Morreu o Luiz Pacheco.
Quanto pequeno-burguês e grande burguesa não faziam da sua escrita onanismo secreto, sob os lençóis mornos da conveniência social, em gritinhos de abafada volúpia de salão, por também terem lido, ó gozo libidinoso, minha querida, «o Libertino passeia por Braga, a idolátrica, o seu esplendor», como se não fosse essa prosa o seu pesadelo do «como morrerei», o seu epitáfio no desespero, o «descubro que o êxito e o fracasso são uma e a mesma cadeia e em tudo. O êxito para cim,a o fracasso para baixo, e quando digo baixo digo baixo: sujidões, dívidas, vergonhas, podridões, loucura».
Morreu o Luiz Pacheco.
Quanto predador de antiqualhas vendáveis, farejador de raridades impressas, corretor de agiotagens bibliográficas, não açambarcou, avaro, filisteu, os seus livros, fazendo da magra tiragem negócio futuro, e ele «acantanonado em locais de asilo forçado» a rir-se com o «escrevi muito. Por necessidade da pedincha, aguentar a sobrevivência, conversar com Amigos distantes», fartai pois, vilanagem livreira!
Morreu Luiz Pacheco de quem Rui Zink disse que estava doente há muito, de um grave bacilo que se chama «a literatura portuguesa», que conhecia como poucos, rasgando livros à força da raiva de os ler.
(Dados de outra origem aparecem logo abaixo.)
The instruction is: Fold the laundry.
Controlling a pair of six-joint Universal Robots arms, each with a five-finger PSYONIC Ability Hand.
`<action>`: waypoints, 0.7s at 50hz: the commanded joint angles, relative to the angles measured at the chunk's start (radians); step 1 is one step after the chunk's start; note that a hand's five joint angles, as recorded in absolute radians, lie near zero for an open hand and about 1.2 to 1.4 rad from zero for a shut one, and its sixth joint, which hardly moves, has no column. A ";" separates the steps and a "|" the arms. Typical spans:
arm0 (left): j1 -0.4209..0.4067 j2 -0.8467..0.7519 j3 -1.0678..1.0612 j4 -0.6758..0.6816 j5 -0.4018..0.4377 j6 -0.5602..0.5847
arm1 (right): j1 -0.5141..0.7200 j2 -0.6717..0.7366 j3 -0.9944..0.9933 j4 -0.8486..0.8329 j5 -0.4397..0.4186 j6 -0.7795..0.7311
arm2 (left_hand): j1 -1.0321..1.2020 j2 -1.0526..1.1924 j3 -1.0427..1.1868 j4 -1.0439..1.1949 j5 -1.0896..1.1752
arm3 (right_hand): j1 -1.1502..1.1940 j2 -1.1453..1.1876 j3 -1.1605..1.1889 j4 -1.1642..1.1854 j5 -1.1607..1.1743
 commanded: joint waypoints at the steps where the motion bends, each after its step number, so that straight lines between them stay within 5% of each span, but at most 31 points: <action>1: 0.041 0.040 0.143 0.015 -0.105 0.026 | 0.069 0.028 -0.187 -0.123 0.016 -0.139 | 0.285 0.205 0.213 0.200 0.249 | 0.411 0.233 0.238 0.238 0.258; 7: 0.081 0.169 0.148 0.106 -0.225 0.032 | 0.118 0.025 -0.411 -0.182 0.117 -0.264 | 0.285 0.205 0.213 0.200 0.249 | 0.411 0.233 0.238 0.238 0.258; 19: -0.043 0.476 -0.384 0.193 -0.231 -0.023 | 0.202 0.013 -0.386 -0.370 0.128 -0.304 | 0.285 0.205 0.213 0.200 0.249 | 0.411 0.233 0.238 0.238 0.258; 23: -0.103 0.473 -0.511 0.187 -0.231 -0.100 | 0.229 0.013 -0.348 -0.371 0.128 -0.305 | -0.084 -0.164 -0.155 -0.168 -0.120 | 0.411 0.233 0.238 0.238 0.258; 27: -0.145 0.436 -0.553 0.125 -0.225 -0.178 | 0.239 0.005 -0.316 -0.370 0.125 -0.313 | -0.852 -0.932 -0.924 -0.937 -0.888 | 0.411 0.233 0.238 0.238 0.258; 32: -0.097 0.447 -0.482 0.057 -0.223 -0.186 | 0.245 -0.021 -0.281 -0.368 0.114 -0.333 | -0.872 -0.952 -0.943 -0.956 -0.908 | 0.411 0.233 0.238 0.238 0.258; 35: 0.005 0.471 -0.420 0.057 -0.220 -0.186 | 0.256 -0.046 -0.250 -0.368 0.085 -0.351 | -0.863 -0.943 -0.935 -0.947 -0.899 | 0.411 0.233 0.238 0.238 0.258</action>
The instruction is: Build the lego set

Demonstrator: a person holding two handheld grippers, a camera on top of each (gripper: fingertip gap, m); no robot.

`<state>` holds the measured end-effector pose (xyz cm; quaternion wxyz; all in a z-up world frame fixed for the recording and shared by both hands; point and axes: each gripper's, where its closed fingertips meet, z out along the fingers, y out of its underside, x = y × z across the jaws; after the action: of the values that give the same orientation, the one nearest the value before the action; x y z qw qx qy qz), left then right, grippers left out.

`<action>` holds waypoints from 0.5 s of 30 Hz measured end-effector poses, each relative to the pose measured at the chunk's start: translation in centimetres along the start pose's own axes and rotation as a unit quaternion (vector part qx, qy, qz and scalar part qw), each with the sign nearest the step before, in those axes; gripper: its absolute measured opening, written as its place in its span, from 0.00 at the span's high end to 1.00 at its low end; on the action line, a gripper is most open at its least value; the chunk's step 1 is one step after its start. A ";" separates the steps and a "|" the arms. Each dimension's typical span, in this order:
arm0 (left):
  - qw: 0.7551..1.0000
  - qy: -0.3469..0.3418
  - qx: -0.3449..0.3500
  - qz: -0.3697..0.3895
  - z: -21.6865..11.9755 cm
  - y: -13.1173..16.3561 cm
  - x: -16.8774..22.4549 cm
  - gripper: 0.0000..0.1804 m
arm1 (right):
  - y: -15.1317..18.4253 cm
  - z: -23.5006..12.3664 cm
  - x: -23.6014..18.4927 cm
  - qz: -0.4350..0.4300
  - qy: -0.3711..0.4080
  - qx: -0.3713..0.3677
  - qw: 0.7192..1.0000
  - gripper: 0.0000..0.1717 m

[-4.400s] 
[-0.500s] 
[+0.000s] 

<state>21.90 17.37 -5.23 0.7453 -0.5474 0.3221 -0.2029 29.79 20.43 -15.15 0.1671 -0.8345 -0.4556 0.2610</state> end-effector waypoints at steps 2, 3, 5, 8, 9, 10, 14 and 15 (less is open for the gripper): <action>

Morreu, morreu sim, e a Ângela Caires a ter dito em 1991 que «há 40 anos que o Pacheco se "moribunda" e está a enterrar-nos a todos» e ele a gozar em 1962 «tentando uma nova experiência, entre a morte e a vida, o mesmo é dizer, no duplo, ambíguo papel de moribundo-convalescente».
Foi-se o «repórter sensacionista» na «cidade mexicana de Mitrena», o dos «textos de guerrilha», da «literatura comestível», do «sonâmbulo chupista», o do grupo de amigos «empenhados em desempenhar» a sua companheira máquina de escrever.
Morreu, enfim, neste mundo em que «há gente feliz a mais» o dos amigos do crava «vintes» e «cenzes», o do «recebida carta e nota anexa; esta foi um maná para Tribu dos Pachecos», náufragos na jangada promíscua de uma mesma cama, pelo Massamá da vida.
Está morto. Surgirão agora, no ritual abjecto da rememoração, os necrófilos untuosos, os doutorais arquivistas, dissecando-lhe da criação as tripas, do delírio a mioleira, do triste amar o seco sexo e jogando-o, enfim morto, para a gaveta das anedotas bonacheironas, que amanhã é segunda-feira e continua por aí a variante reiterativa de «o caso das criancinhas desaparecidas».